Big Oil’s bad day – for a change

Climate change activist, guru and New Yorker contributing columnist Bill McKibben called it the “most cataclysmic day so far for the traditional fossil-fuel industry.” Shareholders at the major oil companies such as ExxonMobil, Royal Dutch Shell and Chevron have long tried to push the oil giants to change their ways and address the damage to the climate they have caused over many decades.  McKibben, in a recent article, wrote that a “remarkable set of shareholder votes and court rulings have scrambled the future of three of the world’s largest oil companies.”

Last week, a court in the Netherlands ordered Royal Dutch Shell to dramatically cut its emissions over the next decade—a mandate it can likely only meet by dramatically changing its business model. Then, a few hours later, 61% of shareholders at Chevron voted, over management objections, to demand that the company cut so-called Scope 3 emissions, which include emissions caused by its customers burning its products.

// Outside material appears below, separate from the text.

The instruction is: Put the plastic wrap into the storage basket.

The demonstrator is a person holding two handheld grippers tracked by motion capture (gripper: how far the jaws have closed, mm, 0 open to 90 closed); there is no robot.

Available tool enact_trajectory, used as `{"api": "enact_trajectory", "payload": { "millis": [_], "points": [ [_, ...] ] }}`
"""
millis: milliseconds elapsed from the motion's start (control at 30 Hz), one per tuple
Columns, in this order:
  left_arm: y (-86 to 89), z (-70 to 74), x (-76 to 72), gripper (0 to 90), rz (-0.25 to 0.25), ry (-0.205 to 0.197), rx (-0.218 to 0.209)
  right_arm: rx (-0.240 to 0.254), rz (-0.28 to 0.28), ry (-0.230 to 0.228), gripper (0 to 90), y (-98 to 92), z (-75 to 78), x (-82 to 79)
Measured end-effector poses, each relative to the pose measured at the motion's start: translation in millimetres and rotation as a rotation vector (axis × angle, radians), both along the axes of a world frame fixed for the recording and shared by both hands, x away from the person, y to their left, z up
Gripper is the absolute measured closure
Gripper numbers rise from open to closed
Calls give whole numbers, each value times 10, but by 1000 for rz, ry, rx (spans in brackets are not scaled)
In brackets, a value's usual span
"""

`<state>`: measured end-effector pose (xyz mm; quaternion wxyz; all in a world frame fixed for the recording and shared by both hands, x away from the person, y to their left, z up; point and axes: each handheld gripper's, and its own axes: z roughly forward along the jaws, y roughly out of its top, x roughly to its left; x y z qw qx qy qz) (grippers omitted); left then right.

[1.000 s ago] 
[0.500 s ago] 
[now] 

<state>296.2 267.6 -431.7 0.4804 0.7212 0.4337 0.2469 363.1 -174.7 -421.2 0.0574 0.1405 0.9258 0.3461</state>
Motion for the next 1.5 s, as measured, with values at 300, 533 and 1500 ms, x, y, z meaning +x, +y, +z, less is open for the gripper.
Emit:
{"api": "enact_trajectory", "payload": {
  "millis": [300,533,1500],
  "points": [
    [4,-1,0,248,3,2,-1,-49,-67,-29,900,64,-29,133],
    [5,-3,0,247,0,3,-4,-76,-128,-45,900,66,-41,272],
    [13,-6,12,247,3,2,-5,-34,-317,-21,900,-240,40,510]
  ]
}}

Oil companies are willing to address the emissions that come from their operations, but, as Reuters has pointed out, the support for the cuts “shows growing investor frustration with companies, which they believe are not doing enough to tackle climate change.”

Powerful proof of those frustrations also occurred when ExxonMobil officials announced that shareholders had (over the company’s opposition) elected two dissident candidates to the company’s board, both of whom pledge to push for climate action.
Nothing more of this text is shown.